Cardiac and renal diseases are major public health burden in the Australian community with increasing to both the cost of health system and quality of life. The cardiorenal syndrome (CRS) is a condition characterised by kidney and heart failure where failure of one organ worsens the function of the other thus further accelerating the progressive failure of both, ultimately leading to increased cardiovascular morbidity and mortality. A close and bi-directional relationship between chronic kidney disease (CKD) and chronic heart failure (CHF) has been demonstrated. CKD is an important contributor to cardiovascular mortality which in turn is responsible for 40–50 per cent of all deaths. Conversely, coronary artery disease, left ventricular hypertrophy and CHF are major clinical cardiac disorders observed in CKD patients. Currently, mechanisms underlying this relationship remain uncertain.

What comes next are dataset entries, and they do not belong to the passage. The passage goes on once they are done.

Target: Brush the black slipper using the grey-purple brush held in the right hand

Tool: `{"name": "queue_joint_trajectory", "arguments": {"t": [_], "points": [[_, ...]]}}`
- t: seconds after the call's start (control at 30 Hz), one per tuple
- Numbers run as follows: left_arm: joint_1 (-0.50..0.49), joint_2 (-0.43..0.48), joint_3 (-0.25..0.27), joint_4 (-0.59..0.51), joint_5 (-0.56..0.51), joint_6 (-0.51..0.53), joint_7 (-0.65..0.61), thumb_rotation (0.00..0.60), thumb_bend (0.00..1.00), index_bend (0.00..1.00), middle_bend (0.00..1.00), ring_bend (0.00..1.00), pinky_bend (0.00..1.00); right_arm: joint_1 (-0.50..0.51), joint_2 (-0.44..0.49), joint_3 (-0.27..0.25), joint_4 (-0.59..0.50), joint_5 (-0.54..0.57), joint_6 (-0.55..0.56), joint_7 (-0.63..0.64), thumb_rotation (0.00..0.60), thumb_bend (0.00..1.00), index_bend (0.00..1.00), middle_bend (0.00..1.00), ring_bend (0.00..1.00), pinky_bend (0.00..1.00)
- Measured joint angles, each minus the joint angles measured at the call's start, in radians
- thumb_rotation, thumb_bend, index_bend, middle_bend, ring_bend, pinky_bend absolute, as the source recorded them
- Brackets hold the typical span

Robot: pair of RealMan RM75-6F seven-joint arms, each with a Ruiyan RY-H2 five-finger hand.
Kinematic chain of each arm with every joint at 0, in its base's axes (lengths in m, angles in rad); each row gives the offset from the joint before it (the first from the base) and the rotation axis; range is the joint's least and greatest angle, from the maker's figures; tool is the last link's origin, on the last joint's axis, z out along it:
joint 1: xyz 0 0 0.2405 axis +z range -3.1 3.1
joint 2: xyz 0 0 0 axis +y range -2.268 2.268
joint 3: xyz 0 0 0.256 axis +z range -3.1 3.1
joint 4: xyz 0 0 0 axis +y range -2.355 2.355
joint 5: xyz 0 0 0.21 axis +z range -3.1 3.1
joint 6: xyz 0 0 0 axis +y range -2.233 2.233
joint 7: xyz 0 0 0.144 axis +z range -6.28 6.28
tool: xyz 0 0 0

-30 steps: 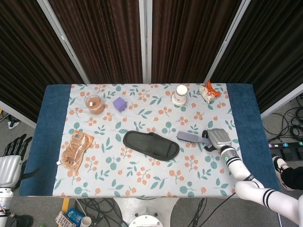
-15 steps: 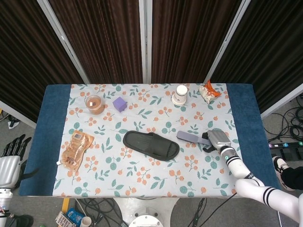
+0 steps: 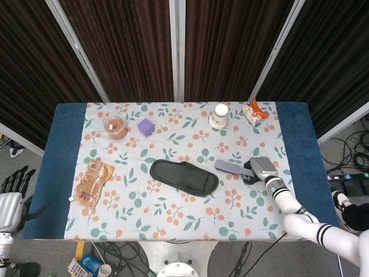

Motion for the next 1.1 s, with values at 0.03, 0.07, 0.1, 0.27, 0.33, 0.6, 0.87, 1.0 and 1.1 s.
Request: {"name": "queue_joint_trajectory", "arguments": {"t": [0.03,0.07,0.1,0.27,0.33,0.6,0.87,1.0,1.1], "points": [[0.0,-0.001,0.0,0.002,0.0,0.0,-0.002,0.6,0.18,0.14,0.13,0.02,0.11,0.002,-0.001,-0.001,0.001,0.004,0.0,0.0,0.6,0.19,0.75,0.74,0.78,0.91],[0.0,-0.002,0.0,0.004,0.0,-0.001,-0.005,0.6,0.18,0.14,0.13,0.02,0.11,0.004,-0.001,-0.002,0.001,0.006,-0.001,-0.001,0.6,0.19,0.76,0.75,0.79,0.92],[0.0,-0.004,-0.001,0.006,0.0,-0.001,-0.007,0.6,0.18,0.14,0.13,0.02,0.11,0.005,-0.002,-0.003,0.002,0.008,-0.001,-0.001,0.6,0.2,0.78,0.76,0.8,0.93],[-0.001,-0.011,-0.005,0.015,0.0,0.001,-0.012,0.6,0.18,0.14,0.13,0.02,0.11,0.011,-0.004,-0.003,-0.001,0.019,0.005,-0.001,0.6,0.35,0.91,0.83,0.86,0.99],[-0.001,-0.013,-0.007,0.018,-0.001,0.003,-0.014,0.6,0.17,0.14,0.13,0.02,0.11,0.013,-0.005,-0.003,-0.003,0.021,0.011,0.0,0.6,0.44,0.97,0.86,0.9,1.0],[-0.008,-0.014,-0.016,0.018,0.0,0.003,-0.017,0.6,0.15,0.14,0.13,0.02,0.11,0.008,0.003,-0.003,-0.023,-0.002,0.045,0.006,0.6,0.66,1.0,0.98,1.0,1.0],[-0.061,0.0,-0.028,0.012,0.056,-0.011,-0.038,0.6,0.15,0.14,0.13,0.02,0.11,-0.008,0.087,-0.007,-0.115,-0.15,0.091,0.052,0.6,0.68,1.0,1.0,1.0,1.0],[-0.141,0.01,-0.042,-0.001,0.11,-0.061,-0.07,0.6,0.15,0.14,0.13,0.02,0.11,-0.014,0.165,-0.006,-0.187,-0.252,0.135,0.075,0.6,0.68,1.0,1.0,1.0,1.0],[-0.219,0.01,-0.054,-0.007,0.141,-0.128,-0.109,0.6,0.15,0.14,0.13,0.02,0.11,-0.012,0.229,-0.001,-0.245,-0.303,0.162,0.088,0.6,0.68,1.0,1.0,1.0,1.0]]}}
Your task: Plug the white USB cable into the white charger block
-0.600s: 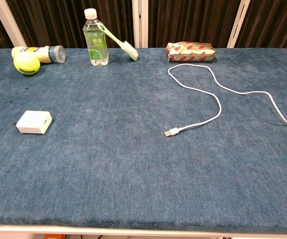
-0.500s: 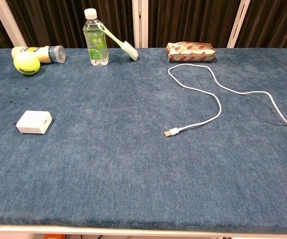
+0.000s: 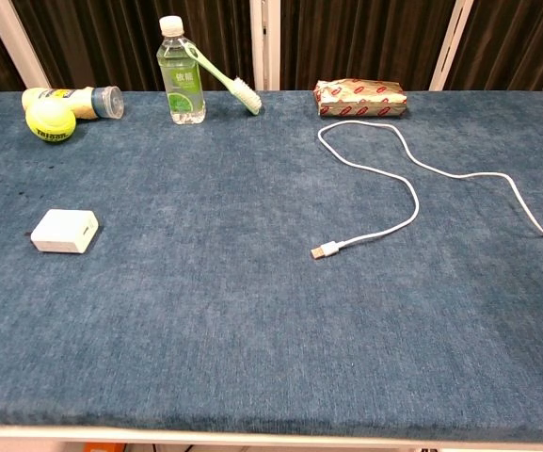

While hemodynamic derangements (elevated venous pressure, elevated intra-abdominal pressure, low cardiac output, hypotension) could explain the adverse relationship between heart and kidneys during an acute failure of either one, the interpretation of the complex physiological, biochemical, and hormonal derangements (RAAS, natriuretic peptides) encompassing the chronic CRS remains poorly understood. In addition, despite advances in treatment and the identification of associated epidemiological risk factors, the number of HF-related deaths continues to steadily increase. Among cardiovascular diseases, CHF has a very high prevalence, increasing incidence, high mortality, and frequent hospitalisation and associated economic consequences on health care expenditure.
Novel strategies are urgently required to improve mortality, morbidity and quality of life.